There are several examples in the `examples` directory. These can be run as
follows:

* `python examples/simple.py`

  This example creates a figure using default parameter values.

* `python examples/run_sim.py`

  This shows a slighly more detailed example, including creating an intervention and saving to disk.

* `python examples/run_scenarios.py`

  This shows a more complex example, including running an intervention scenario, plotting uncertainty, and performing a health systems analysis.


## Structure

All core model code is located in the `covasim` subfolder; standard usage is
`import covasim as cv`. The other subfolders, `cruise_ship` and `webapp`, are
also described below.

The model consists of two core classes: the `Person` class (which contains
information on health state), and the `Sim` class (which contains methods for
running, calculating results, plotting, etc.).


### covasim

The structure of the `covasim` folder is as follows:

* `base.py`: The `ParsObj` class, plus basic methods of the `BaseSim` class, and associated functions.
* `healthsystem.py`: The `HealthSystem` class, for determining hospital capacity and treatment rates.
* `interventions.py`: The `Intervention` class, for adding interventions and dynamically modifying parameters.
* `parameters.py`: Functions for creating the parameters dictionary and loading the input data.
* `people.py`: The `Person` class, and functions to create a population of people.
* `requirements.py`: A simple module to check that imports succeeded, and turn off features if they didn't.
* `run.py`: Functions for running simulations (e.g. parallel runs and scenarios).
* `sim.py`: The `Sim` class, which performs most of the heavy lifting: initializing the model, running, and plotting.
* `utils.py`: Functions for choosing random numbers, many based on Numba, plus other helper functions.
* `version.py`: Version, date, and license information.


### cruise_ship

A version of the Covasim model specifically adapted for modeling the Diamond
Princess cruise ship.
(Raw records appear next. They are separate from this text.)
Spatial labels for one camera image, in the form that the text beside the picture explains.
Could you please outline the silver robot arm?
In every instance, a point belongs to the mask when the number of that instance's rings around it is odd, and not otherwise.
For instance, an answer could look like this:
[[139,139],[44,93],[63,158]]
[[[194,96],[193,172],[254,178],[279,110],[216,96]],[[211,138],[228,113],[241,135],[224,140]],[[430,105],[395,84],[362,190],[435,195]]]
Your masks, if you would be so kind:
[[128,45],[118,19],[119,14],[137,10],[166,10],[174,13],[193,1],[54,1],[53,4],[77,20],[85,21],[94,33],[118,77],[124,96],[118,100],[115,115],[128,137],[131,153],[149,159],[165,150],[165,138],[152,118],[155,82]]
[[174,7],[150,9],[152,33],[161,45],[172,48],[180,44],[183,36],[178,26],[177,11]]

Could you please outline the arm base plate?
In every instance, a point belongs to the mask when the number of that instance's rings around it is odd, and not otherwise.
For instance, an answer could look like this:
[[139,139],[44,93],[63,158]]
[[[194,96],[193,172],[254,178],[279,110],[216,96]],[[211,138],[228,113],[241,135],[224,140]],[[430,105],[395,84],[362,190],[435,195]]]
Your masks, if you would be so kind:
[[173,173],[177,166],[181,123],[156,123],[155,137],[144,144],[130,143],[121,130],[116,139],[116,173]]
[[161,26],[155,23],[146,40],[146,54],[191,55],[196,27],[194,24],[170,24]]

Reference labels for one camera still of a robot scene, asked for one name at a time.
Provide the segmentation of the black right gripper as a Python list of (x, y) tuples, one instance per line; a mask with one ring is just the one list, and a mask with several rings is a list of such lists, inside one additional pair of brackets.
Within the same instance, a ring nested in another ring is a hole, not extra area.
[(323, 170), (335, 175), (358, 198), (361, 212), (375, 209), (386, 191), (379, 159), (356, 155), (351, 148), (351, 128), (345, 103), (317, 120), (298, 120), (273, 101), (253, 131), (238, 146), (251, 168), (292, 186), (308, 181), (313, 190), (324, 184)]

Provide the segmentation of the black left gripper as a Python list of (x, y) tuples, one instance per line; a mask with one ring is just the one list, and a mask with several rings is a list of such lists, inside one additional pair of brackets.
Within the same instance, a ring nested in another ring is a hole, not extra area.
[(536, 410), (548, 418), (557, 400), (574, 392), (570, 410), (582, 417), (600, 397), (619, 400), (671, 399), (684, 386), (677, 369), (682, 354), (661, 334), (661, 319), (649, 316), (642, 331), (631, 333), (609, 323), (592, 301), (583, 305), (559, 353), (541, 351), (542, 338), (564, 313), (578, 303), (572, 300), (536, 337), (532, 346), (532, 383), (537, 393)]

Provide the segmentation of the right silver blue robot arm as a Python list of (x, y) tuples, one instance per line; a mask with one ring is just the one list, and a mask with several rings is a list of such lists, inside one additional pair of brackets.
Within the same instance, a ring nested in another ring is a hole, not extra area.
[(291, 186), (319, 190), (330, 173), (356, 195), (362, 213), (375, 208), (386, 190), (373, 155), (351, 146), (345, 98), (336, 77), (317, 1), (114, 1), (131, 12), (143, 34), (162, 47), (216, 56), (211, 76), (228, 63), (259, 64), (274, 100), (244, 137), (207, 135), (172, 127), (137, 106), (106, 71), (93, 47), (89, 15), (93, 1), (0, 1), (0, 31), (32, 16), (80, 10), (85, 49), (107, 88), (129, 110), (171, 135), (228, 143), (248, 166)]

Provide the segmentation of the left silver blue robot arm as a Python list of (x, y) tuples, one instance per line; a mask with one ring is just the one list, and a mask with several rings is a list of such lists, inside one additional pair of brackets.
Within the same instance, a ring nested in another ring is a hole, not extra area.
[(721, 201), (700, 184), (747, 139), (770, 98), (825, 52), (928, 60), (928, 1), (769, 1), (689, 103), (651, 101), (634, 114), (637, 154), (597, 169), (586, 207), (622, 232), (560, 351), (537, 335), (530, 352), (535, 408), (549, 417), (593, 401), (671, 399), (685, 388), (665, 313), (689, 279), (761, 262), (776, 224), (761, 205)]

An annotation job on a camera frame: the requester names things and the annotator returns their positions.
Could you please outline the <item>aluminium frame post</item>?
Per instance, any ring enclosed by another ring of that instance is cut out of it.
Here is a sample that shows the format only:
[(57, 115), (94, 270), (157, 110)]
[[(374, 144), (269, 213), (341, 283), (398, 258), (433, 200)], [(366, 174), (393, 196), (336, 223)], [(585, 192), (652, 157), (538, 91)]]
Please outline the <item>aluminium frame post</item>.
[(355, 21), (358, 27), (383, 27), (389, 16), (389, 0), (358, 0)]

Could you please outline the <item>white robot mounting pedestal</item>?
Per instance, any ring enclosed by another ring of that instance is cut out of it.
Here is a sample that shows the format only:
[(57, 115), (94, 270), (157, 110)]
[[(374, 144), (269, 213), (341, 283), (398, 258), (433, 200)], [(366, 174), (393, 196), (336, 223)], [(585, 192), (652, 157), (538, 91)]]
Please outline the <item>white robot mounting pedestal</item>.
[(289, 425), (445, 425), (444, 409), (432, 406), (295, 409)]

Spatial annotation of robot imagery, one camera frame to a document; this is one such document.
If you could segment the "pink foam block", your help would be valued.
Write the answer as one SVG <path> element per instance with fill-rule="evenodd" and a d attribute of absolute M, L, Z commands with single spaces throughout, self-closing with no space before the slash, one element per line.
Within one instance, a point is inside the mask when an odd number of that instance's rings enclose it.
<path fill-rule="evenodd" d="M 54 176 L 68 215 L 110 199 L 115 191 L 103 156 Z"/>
It uses its own parameters file (`parameters.py`) and has
slight variations to the model (`model.py`).


### webapp

For running the interactive web application: please see the `README.md` in that
folder for more information, including information on running locally and Docker
deployment.


## Disclaimer

The code in this repository was developed by IDM to support our research in
disease transmission and managing epidemics. We’ve made it publicly available
under the Creative Commons Attribution-Noncommercial-ShareAlike 4.0 License to
provide others with a better understanding of our research and an opportunity to
build upon it for their own work. We make no representations that the code works
as intended or that we will provide support, address issues that are found, or
accept pull requests. You are welcome to create your own fork and modify the
code to suit your own modeling needs as contemplated under the Creative Commons
Attribution-Noncommercial-ShareAlike 4.0 License.